## Excerpts from a dataset
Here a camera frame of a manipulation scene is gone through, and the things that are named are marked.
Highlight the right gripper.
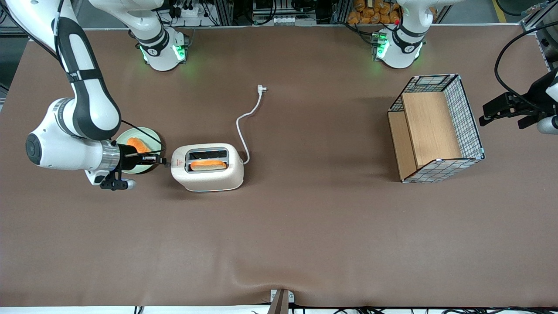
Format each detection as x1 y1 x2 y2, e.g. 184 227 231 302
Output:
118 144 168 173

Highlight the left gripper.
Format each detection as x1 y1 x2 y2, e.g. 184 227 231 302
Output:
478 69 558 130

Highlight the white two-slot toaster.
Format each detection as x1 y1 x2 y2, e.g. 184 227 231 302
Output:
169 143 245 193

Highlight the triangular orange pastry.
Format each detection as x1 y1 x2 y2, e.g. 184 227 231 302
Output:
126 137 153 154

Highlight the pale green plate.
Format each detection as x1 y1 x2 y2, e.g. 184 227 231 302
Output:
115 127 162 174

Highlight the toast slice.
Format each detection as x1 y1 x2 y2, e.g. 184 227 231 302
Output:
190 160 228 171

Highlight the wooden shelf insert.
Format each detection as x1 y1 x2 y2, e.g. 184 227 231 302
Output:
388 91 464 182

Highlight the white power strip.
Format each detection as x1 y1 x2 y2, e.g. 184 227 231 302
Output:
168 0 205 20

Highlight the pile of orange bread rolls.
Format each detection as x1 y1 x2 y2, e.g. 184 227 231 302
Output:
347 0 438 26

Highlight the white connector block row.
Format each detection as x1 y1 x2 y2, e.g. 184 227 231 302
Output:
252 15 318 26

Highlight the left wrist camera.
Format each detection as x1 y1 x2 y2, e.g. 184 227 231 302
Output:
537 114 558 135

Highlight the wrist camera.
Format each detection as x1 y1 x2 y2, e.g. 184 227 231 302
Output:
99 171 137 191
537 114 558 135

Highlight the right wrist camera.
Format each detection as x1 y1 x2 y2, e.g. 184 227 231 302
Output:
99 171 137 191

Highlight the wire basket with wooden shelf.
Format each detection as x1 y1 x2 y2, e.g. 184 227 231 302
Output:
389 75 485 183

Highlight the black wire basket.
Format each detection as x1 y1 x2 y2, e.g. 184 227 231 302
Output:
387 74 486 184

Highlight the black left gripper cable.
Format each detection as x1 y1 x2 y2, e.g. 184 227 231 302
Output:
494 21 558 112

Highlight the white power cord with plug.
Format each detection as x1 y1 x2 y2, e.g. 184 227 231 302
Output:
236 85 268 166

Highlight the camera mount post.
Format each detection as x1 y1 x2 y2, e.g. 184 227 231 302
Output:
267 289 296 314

---

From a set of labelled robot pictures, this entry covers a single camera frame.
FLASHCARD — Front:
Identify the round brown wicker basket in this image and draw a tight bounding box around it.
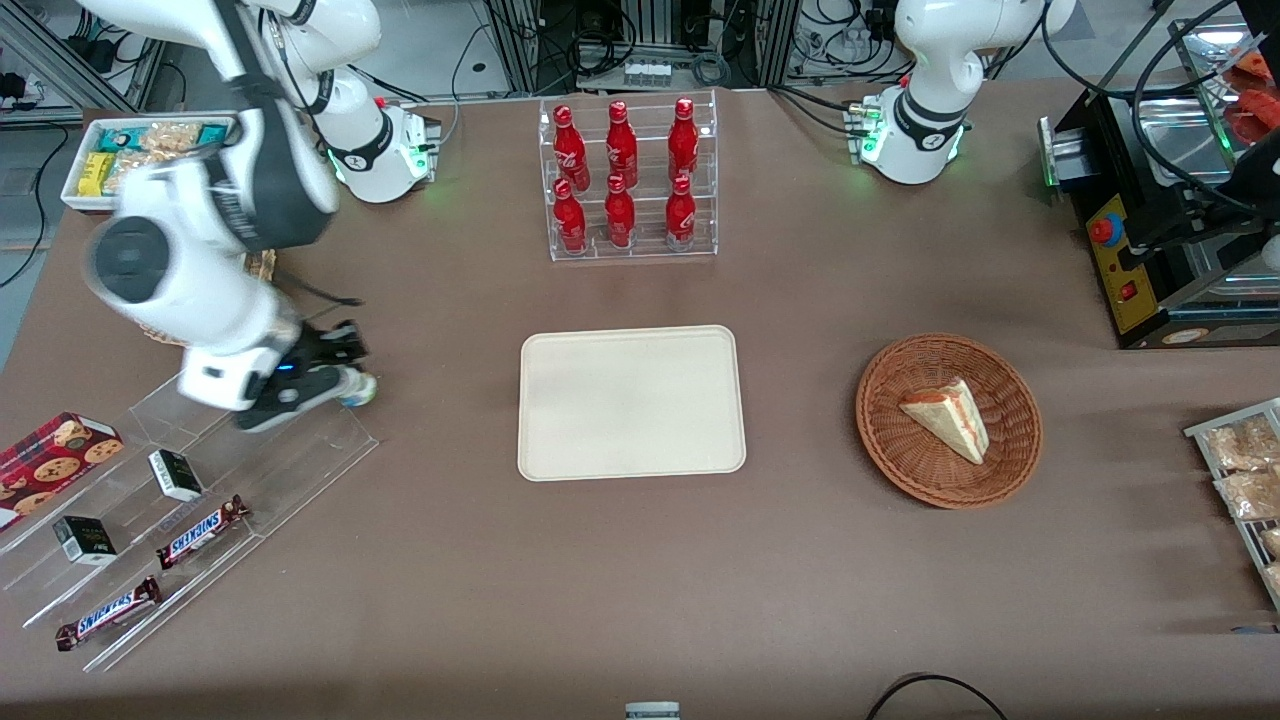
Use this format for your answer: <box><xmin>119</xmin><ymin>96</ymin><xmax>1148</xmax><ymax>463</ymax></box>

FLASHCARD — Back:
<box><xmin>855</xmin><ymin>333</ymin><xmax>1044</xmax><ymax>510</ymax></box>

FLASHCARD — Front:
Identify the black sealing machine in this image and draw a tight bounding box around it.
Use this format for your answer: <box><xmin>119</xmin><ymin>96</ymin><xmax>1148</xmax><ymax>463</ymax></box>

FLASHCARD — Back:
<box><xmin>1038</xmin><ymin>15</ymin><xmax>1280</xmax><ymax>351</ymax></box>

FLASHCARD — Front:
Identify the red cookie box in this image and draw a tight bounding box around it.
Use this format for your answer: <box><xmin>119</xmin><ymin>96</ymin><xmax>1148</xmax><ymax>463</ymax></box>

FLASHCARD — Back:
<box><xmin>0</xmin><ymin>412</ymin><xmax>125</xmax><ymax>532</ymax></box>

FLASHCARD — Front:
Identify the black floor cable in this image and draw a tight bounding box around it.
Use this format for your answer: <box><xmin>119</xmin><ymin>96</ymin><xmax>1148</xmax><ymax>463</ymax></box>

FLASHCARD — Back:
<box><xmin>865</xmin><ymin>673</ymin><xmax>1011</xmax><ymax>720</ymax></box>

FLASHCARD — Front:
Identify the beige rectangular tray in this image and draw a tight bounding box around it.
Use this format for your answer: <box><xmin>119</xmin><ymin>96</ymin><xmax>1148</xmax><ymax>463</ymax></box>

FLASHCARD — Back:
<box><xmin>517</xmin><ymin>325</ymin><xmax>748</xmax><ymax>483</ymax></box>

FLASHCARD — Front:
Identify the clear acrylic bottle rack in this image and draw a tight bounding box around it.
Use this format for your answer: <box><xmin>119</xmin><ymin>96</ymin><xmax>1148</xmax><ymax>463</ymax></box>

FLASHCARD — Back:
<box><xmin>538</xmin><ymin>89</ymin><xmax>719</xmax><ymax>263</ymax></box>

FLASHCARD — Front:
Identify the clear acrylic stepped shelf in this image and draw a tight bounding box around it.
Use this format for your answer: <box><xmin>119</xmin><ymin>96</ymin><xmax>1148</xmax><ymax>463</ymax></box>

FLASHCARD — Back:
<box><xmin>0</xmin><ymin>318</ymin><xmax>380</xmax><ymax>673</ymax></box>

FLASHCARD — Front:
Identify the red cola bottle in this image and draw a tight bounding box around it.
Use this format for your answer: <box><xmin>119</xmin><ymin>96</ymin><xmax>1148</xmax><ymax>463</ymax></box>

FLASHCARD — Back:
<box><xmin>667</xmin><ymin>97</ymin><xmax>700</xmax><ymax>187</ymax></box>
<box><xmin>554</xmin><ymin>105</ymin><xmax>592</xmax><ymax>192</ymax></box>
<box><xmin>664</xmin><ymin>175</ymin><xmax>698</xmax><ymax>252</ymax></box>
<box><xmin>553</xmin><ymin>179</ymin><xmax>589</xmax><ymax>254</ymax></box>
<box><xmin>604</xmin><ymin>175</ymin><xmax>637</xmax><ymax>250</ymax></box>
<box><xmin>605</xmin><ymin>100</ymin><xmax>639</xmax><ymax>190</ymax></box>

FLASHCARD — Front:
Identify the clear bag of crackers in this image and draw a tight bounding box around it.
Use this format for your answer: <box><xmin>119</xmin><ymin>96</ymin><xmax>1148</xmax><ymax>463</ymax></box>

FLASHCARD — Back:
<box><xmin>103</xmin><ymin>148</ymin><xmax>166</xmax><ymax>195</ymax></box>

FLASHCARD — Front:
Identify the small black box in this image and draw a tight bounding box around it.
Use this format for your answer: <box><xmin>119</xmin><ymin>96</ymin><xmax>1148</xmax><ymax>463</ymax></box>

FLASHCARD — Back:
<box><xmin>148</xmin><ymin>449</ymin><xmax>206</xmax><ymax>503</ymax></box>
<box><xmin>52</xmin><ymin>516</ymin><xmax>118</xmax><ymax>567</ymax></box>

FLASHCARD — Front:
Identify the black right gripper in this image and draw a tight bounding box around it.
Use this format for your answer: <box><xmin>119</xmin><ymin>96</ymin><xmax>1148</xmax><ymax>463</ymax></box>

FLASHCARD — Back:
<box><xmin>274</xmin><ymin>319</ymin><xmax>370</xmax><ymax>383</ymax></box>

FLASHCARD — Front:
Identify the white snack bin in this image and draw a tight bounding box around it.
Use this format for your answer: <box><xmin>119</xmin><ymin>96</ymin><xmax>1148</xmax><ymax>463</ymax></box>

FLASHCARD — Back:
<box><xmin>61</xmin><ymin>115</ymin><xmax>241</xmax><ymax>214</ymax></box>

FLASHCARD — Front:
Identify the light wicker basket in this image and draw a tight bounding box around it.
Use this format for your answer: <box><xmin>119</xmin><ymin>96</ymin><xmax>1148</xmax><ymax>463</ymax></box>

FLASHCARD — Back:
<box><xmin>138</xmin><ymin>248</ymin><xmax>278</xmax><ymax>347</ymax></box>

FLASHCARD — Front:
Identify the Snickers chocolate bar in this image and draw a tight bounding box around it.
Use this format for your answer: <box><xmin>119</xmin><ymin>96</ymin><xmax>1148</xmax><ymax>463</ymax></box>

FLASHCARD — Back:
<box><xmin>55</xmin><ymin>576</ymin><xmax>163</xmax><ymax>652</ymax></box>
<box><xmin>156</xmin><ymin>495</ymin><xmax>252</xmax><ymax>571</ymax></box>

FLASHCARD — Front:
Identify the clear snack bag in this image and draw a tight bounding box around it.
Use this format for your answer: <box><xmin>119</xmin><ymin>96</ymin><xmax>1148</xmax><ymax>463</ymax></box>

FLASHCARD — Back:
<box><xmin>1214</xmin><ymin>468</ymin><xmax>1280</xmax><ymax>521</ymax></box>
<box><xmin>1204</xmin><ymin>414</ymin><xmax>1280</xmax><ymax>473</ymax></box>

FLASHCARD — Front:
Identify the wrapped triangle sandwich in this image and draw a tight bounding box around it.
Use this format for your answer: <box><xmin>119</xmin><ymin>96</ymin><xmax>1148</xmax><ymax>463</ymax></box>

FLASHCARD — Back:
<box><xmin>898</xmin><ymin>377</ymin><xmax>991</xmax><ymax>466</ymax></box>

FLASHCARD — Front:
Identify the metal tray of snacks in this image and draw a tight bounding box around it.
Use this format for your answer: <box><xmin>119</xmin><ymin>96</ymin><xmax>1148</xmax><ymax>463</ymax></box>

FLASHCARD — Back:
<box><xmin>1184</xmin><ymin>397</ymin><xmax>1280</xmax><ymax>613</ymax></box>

## WHAT NEEDS TO BE DONE
Copy each line of the data that includes the word "camera".

## WRITTEN ANSWER
Here a camera frame of a manipulation scene is gone through, and the things that are named are marked.
Highlight the left wrist camera.
Highlight the wrist camera.
Highlight the right wrist camera.
Highlight the camera mount post.
From a set of labelled robot pictures, this entry covers a single camera frame.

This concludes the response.